Skeem JL, Mulvey EP, Odgers C, Schubert C, Stowman S, Gardner W, Lidz C. J. Consult. Clin. Psychol. 2005; 73(4): 599-609.

Affiliation

Department of Psychology and Social Behavior, University of California, Irvine, CA, US. skeem@uci.edu.

Copyright

(Copyright © 2005, American Psychological Association)

DOI

10.1037/0022-006X.73.4.599

PMID

16173847

Abstract

Mental health professionals' (MHPs') accuracy in assessing the risk of violence in female patients is particularly limited. Based on assessments made by 205 MHPs of 605 patients in an emergency room, this study explored potential causes of MHPs' poorer accuracy in assessing women's potential for violence.
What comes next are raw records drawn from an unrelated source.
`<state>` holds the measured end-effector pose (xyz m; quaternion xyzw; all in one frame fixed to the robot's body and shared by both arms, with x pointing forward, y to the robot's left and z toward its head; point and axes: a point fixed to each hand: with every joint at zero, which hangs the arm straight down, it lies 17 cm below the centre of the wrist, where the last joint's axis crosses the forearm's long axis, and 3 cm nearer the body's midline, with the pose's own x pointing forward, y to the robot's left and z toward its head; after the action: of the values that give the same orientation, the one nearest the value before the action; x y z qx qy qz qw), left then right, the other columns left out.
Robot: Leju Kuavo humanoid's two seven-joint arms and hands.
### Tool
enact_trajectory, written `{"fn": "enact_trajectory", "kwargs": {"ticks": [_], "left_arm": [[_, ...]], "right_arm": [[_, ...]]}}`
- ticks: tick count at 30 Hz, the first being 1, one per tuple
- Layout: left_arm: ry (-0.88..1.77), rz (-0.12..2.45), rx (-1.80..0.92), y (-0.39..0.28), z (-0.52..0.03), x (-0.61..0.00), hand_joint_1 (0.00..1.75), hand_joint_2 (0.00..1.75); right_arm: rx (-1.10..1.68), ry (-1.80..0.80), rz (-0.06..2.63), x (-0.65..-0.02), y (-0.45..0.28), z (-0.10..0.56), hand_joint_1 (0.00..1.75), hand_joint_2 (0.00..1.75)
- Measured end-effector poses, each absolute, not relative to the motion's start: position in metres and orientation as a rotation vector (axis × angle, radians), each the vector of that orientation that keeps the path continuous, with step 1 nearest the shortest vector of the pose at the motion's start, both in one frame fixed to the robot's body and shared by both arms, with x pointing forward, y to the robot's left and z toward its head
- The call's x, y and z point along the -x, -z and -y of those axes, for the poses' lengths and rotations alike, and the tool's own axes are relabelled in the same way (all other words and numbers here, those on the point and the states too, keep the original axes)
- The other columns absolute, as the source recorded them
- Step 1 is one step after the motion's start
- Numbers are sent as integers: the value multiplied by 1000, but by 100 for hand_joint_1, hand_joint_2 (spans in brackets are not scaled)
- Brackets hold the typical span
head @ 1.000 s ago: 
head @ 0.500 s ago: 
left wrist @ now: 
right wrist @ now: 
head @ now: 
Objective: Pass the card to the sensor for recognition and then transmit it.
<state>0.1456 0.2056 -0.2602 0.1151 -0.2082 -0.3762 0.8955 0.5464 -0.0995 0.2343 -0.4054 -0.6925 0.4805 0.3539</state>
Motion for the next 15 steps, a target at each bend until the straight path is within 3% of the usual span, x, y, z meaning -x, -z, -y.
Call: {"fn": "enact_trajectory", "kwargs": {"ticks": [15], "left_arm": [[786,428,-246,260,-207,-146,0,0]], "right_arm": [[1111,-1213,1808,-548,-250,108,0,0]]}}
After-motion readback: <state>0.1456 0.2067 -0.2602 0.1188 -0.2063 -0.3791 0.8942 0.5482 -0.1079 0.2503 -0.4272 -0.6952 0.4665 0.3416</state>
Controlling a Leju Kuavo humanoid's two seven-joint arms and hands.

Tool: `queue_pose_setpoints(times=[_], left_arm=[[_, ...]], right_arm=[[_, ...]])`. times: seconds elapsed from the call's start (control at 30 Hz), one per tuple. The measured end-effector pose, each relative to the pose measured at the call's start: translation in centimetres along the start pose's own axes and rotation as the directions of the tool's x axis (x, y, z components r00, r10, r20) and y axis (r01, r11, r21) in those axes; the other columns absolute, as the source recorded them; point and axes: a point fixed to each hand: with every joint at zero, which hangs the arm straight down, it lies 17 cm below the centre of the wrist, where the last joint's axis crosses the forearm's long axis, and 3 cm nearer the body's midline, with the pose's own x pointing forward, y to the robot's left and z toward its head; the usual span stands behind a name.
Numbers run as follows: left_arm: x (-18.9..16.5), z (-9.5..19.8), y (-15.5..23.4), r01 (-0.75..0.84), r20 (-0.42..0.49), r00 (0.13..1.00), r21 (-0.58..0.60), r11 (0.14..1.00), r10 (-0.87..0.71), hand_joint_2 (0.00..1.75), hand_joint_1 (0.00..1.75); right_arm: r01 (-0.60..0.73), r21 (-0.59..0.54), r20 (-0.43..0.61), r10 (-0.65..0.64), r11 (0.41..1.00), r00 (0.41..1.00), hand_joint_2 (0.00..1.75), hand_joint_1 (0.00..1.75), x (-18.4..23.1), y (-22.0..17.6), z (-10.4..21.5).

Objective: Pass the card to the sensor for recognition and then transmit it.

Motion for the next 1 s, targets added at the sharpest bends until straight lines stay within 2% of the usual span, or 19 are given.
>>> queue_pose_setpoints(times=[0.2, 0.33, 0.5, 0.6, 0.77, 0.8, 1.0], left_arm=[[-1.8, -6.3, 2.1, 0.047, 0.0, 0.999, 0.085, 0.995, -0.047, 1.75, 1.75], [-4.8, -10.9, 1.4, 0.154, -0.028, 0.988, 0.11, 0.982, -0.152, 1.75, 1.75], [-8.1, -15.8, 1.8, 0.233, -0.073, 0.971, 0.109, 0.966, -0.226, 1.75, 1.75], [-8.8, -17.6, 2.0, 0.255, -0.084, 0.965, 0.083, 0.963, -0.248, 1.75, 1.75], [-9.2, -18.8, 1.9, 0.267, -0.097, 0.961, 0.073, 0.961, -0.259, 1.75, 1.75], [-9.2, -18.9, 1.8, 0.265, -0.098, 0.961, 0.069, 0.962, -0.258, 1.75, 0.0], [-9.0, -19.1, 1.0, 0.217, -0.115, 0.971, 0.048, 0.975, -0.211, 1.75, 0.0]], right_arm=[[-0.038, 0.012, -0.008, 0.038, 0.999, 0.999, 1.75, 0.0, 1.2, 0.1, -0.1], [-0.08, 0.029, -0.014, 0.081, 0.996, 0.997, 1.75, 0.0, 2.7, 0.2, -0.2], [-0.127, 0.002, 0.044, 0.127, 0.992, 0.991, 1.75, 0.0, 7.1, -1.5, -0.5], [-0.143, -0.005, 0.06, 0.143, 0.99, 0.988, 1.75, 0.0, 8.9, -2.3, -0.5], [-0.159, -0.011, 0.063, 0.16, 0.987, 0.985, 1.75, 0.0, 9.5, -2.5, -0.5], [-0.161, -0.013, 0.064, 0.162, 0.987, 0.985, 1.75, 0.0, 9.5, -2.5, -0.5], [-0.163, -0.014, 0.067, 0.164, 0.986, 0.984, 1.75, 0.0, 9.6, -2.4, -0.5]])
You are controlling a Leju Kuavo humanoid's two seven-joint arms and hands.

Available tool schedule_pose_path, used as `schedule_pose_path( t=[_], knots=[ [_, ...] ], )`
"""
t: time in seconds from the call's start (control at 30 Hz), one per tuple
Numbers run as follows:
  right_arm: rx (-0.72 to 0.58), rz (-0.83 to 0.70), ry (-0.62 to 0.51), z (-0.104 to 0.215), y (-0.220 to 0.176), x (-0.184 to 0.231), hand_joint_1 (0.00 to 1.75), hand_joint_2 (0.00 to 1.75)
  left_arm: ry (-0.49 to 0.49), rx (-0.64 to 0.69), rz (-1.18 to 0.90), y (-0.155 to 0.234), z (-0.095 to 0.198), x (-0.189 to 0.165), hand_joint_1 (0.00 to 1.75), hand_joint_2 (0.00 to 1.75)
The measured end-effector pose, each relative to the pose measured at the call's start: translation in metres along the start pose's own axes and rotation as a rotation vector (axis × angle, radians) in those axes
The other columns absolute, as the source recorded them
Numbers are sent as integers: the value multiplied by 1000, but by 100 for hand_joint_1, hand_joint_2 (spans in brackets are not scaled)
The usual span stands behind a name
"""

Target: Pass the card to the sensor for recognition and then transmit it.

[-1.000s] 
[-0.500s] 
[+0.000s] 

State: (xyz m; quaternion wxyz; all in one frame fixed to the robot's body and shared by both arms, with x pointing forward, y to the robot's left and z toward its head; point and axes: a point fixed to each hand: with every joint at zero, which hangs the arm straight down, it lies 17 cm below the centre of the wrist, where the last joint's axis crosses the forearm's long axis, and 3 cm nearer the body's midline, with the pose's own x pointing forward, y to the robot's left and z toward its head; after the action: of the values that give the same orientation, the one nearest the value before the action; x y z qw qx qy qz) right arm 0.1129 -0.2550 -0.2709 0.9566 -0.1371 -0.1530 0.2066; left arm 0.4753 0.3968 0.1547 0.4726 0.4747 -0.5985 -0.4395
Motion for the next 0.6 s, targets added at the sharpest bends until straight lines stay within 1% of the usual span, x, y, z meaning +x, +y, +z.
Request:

The dimensions that underlie MHPs' envisioned violence in patients were identified and were compared with those that characterized patients' reported violence during a 6-month follow-up period. There were three key findings from their study. First, violence envisioned by MHPs differed depending on their professional role and varied in its congruence with patients' reported violence. Second, patients' violence was organized by dimensions of domesticity and substance relatedness; women's violent incidents were more domestic than were men's. Third, when MHPs envisioned violence that was highly conditional on psychiatric deterioration and medication noncompliance, violence often did not occur.